Hand Down, Man Down: A Blazers Playoff Update

Fate hates the Clippers, like everyone else does.

Gross. Chris Paul—the Clippers' best player, the young Point God become tortured Point Man, a force for tremendous sports hate in yours and everyone's heart—broke his hand on a jersey. There's video. It's completely non-gruesome, a reminder that no matter what's happening on the outside, there are thousands of parts and pieces and notches in your body that are ready to fail without anyone noticing at any time.

There's no way around it, man: The Blazers' chances of winning this series increased dramatically tonight. Doc Rivers will have to replace some of the NBA's highest-end production with that of Jamal Crawford (unpredictable, at best), Austin Rivers (existential pit), J.J. Redick (like a C- dribbler) and Pablo Prigioni (extremely cool, probably an upgrade). The Blazers, assuming replacement-level effort, should be able to tighten the screws on this collection of maleficent dribblemen.

But this advantage came at the cost—charged to the Clippers by no person less important than Fate Herself—of a great truly basketball player's health and ambition. Just yesterday, in this same space, I said that Paul was "perfectly noxious and dissectable," a wonderful avatar for an arena full of people to sling boos and mean internet content at. But the second a human being gets all snapped in half, the basketball-playing abstraction everyone likes to trash on the web is transfigured into Chris Paul, Actual Flesh-Based Human Being, gifted and cursed in equal measure. Watching Paul get hoodwinked, throwing his hands in the air, berating refs until he gets thrown out, making exhausted glances at his collapsing teammates, Doce tie getting looser and looser, his shirt progressively more untucked, would have been great. But watching him look like he's on the verge of tears sitting on a bench is fucking bullshit.

And so, the proper thing to do now would be to suck it up and root against the Blazers. To root for them now is to root for the providence of the human body's collapse. You want the injury to win. But you and I (I want to Blazers to win, sorry, bad journalist), Blazer fans, have to sit there and cheer for the Blazers, because rooting for the team you like to lose isn't any way to go about your day. And so, you'll move on, with the icky sensation that your team has been given a gutter-bumper aisle to the next round just because they were handed a gift from the Satanic Gods of Injury and Death, trying to convince yourself that they still deserved it, they definitely did!

Aside from the Clippers' two best players getting injured—Blake Griffin has a quad problem that flared up—the game was not drastically different from the last one. The Clippers were thoroughly pushed to the three-point line and settled for homemade three-pointers over and over again. Mason Plumlee, nine assists last time out, had 10 tonight, many of which came from him rolling to the rim, catching a pass, then shuttling the pass to a corner three-point shooter in the corner or a baseline cutter for an open dunk.

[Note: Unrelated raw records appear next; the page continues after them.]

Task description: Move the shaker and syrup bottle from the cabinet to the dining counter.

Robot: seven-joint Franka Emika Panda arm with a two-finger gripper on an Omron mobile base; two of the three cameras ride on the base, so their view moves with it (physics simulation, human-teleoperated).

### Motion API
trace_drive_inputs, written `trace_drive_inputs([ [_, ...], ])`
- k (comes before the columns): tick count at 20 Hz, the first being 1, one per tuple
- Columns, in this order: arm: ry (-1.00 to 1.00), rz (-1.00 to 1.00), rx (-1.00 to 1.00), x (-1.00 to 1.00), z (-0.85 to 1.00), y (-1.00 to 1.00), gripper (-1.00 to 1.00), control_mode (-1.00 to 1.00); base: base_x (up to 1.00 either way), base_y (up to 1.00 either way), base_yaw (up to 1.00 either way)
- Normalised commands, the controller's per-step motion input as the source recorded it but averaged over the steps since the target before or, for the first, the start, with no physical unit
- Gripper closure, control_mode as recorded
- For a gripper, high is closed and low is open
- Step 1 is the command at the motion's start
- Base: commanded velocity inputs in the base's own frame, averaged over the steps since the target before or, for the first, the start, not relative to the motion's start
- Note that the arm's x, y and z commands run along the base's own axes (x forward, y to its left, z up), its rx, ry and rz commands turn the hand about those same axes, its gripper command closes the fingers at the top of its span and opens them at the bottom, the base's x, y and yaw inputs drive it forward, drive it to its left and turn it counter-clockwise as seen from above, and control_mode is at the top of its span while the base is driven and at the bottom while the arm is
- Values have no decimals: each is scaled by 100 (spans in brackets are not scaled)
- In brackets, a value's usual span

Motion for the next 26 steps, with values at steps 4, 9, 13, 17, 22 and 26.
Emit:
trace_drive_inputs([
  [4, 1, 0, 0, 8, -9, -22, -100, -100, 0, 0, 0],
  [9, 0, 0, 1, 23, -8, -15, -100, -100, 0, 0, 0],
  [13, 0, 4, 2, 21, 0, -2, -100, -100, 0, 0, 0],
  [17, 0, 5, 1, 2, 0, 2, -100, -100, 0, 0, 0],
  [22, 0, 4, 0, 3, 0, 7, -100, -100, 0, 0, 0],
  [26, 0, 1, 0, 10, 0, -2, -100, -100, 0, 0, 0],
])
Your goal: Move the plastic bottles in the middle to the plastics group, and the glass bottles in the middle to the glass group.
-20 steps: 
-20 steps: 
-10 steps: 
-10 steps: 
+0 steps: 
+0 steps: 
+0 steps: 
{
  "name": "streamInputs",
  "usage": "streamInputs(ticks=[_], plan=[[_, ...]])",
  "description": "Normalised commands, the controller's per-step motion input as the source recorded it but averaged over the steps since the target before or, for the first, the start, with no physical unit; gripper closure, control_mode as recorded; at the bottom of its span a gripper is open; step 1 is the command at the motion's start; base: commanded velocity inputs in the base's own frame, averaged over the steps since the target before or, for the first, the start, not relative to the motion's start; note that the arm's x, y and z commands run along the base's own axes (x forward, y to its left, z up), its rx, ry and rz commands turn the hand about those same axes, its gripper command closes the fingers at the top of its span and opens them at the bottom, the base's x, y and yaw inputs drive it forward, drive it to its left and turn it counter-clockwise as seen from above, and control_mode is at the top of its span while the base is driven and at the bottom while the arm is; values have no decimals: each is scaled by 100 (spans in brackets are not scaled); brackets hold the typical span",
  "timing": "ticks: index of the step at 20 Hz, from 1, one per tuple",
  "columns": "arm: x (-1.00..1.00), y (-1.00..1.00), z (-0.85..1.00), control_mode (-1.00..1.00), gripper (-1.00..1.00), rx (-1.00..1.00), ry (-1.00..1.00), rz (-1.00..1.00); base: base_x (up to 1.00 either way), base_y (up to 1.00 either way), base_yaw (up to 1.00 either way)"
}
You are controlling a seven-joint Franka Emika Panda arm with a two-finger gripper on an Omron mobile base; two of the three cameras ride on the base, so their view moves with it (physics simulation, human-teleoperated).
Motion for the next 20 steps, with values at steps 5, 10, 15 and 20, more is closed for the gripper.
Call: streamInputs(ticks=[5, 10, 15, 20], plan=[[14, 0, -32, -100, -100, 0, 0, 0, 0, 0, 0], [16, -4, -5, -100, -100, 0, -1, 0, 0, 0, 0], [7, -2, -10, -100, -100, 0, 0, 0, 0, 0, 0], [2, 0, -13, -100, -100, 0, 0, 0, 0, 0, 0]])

Aminu scored 31 points and hit like a billion threes after hitting negative 1 billion in the first three games. The Clippers have let him shoot unabated for the whole series, banking on pressure and chance to regress him back to his pre 2015-16 tendency. Like all things, it worked until it didn't. Stotts should be singled out for praise here. A less disciplined coach would have panicked and shortened his minutes or convinced him to move away from what worked all year just because the context is different. But he and Aminu stayed on track, let the shots go in or not, didn't melt down, and they were rewarded. It's not "ALWAYS ABOUT ADJUSTMENTS IN THE PLAYOFFS, ONLY THE STRONG AND INVOLVED COACHES CAN SURVIVE THIS GAUNTLET." Sometimes it's just about letting yourself progress to your mean. Apply this to your work life. Accept Terry's gifts.

The Blazers' bench finally cleaned the clock of the Clippers' bench in the unit's second-half meeting, which features CJ McCollum putting Austin Rivers at the bottom of a sweet three-point step-back and Allen Crabbe making a pair of long twos. Watching the ways these two bench units play in contrast is so fascinating. The Clippers don't have enough talent on the floor, so they defer to Crawford or whoever else has the ball and hopes they can kill the clock for a while and take a shot that goes in. The Blazers, on the other hand, handle their lack of talent by passing the ball around the perimeter while never establishing a credible driving threat to misdirect the defense. Which problem would you rather have?

Going forward, the Clippers will probably run more of their offense through Blake, an underrated playmaker whose gifts are occasionally overlooked because of CP3's gigantic workload— assuming, of course, he isn't also headed for a lengthy stint on the DL. If that is the case, this is going to get extremely weird in some way or another, so prepare yourself emotionally for that terrible moment.